_EXERCISE OBJECTIVE_: Reproduce this listing from its first line through the line with "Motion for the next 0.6", inclusive, leaving out all that follows.

_RECORDS FOR THE TASK_:
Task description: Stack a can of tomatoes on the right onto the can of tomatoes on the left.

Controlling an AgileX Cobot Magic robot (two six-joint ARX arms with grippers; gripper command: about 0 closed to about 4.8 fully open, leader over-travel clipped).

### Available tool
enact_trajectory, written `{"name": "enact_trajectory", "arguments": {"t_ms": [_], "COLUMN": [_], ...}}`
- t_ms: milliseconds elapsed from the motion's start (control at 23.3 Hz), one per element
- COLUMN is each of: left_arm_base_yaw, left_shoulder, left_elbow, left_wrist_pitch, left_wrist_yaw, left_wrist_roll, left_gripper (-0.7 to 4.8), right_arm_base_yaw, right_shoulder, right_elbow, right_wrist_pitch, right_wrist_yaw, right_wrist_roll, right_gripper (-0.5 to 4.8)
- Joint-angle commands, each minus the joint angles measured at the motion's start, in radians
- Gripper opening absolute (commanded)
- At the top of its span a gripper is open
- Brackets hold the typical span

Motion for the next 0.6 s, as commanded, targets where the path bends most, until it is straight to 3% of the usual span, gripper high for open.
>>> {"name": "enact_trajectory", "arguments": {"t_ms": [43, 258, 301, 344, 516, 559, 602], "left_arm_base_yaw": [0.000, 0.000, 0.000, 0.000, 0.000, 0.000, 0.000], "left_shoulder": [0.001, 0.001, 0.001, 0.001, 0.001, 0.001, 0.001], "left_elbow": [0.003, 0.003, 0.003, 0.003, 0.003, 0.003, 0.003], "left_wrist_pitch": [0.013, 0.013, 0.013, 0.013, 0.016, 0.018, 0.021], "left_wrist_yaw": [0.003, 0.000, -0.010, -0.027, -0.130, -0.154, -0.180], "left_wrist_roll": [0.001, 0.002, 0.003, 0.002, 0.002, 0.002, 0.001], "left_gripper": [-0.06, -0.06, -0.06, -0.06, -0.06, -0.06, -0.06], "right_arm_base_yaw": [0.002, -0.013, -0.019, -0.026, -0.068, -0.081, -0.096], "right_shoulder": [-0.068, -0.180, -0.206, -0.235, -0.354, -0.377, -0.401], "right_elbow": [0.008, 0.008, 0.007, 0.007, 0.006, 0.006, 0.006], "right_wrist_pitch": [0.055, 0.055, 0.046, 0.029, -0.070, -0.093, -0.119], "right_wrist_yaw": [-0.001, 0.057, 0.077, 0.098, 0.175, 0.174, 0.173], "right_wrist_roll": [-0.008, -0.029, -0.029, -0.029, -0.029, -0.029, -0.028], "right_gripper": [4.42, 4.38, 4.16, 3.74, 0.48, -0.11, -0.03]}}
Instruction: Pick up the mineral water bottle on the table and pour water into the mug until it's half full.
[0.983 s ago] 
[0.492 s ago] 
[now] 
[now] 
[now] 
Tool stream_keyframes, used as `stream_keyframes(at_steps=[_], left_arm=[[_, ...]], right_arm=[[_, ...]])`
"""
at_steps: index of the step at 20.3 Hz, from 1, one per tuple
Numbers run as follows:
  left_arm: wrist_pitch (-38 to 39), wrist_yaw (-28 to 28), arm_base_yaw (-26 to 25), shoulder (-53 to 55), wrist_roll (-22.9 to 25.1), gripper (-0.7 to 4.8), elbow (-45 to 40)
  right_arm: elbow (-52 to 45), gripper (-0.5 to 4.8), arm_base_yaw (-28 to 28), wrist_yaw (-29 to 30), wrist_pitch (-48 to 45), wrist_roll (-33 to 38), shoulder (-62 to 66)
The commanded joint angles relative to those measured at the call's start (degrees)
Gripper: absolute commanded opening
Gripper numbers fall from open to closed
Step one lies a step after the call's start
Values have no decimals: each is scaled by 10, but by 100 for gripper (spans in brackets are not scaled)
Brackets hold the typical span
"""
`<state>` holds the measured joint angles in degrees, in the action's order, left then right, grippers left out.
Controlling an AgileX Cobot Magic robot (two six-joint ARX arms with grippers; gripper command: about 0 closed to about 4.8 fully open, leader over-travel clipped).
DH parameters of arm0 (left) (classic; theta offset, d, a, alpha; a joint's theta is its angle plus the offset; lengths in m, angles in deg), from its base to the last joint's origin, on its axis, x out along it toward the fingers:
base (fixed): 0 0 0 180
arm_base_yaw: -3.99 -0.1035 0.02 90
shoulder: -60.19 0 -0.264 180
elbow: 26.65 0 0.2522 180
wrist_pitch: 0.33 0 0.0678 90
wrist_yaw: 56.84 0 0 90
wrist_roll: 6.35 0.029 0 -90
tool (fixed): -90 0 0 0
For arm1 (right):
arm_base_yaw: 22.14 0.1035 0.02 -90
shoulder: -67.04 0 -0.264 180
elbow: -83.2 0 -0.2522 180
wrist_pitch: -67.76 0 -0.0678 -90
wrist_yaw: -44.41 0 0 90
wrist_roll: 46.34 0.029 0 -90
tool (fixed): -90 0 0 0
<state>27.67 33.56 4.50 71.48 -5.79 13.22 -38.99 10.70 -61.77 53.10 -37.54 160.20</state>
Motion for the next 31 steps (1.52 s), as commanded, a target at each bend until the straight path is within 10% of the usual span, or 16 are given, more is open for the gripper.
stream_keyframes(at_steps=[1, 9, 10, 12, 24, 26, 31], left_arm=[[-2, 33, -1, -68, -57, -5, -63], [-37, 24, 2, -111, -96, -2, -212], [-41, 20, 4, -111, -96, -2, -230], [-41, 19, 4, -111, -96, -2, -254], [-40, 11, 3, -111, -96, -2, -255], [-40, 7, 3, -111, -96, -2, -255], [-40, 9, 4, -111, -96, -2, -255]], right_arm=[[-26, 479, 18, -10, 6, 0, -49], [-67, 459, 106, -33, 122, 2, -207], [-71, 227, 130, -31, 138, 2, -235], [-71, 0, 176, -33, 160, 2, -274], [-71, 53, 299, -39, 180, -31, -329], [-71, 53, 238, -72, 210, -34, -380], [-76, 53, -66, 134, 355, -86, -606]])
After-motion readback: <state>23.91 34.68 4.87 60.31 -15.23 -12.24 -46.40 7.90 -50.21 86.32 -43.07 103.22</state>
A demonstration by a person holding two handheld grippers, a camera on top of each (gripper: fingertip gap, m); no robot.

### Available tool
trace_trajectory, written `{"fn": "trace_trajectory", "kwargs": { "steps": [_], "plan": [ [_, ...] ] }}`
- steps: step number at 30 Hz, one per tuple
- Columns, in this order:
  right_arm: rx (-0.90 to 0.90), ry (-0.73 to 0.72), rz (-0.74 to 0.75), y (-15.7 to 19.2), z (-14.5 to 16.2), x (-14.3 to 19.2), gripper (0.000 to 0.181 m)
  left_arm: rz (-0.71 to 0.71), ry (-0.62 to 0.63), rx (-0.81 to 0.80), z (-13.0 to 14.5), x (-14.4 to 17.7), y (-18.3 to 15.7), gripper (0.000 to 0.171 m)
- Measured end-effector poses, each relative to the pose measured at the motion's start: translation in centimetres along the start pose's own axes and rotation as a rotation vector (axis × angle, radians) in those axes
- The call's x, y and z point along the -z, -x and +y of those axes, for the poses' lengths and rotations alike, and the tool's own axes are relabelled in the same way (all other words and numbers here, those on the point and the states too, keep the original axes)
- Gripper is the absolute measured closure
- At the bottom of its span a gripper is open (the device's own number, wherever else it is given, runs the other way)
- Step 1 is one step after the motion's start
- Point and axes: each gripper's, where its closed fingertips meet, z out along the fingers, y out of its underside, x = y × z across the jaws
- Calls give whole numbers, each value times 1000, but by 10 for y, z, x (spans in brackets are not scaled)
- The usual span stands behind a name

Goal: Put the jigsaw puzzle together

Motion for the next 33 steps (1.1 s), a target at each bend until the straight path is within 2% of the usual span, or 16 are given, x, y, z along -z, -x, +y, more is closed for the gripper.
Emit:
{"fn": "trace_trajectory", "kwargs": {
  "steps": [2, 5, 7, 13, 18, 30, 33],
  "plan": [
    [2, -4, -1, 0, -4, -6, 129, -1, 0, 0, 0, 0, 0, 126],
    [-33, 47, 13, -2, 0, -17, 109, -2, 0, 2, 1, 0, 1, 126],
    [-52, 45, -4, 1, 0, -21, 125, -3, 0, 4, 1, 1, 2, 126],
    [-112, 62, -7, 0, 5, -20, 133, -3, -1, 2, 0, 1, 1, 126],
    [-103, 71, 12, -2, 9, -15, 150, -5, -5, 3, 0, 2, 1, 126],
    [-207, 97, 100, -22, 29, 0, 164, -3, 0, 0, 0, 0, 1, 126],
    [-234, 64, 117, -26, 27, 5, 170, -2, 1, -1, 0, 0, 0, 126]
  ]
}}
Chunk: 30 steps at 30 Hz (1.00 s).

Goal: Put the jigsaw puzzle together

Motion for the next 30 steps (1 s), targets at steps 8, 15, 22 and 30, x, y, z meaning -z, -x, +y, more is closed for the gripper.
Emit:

_REPLY_:
Task description: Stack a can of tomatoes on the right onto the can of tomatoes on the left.

Controlling an AgileX Cobot Magic robot (two six-joint ARX arms with grippers; gripper command: about 0 closed to about 4.8 fully open, leader over-travel clipped).

### Available tool
enact_trajectory, written `{"name": "enact_trajectory", "arguments": {"t_ms": [_], "COLUMN": [_], ...}}`
- t_ms: milliseconds elapsed from the motion's start (control at 23.3 Hz), one per element
- COLUMN is each of: left_arm_base_yaw, left_shoulder, left_elbow, left_wrist_pitch, left_wrist_yaw, left_wrist_roll, left_gripper (-0.7 to 4.8), right_arm_base_yaw, right_shoulder, right_elbow, right_wrist_pitch, right_wrist_yaw, right_wrist_roll, right_gripper (-0.5 to 4.8)
- Joint-angle commands, each minus the joint angles measured at the motion's start, in radians
- Gripper opening absolute (commanded)
- At the top of its span a gripper is open
- Brackets hold the typical span

Motion for the next 0.6 s, as commanded, targets where the path bends most, until it is straight to 3% of the usual span, gripper high for open.

This output is complete as it stands.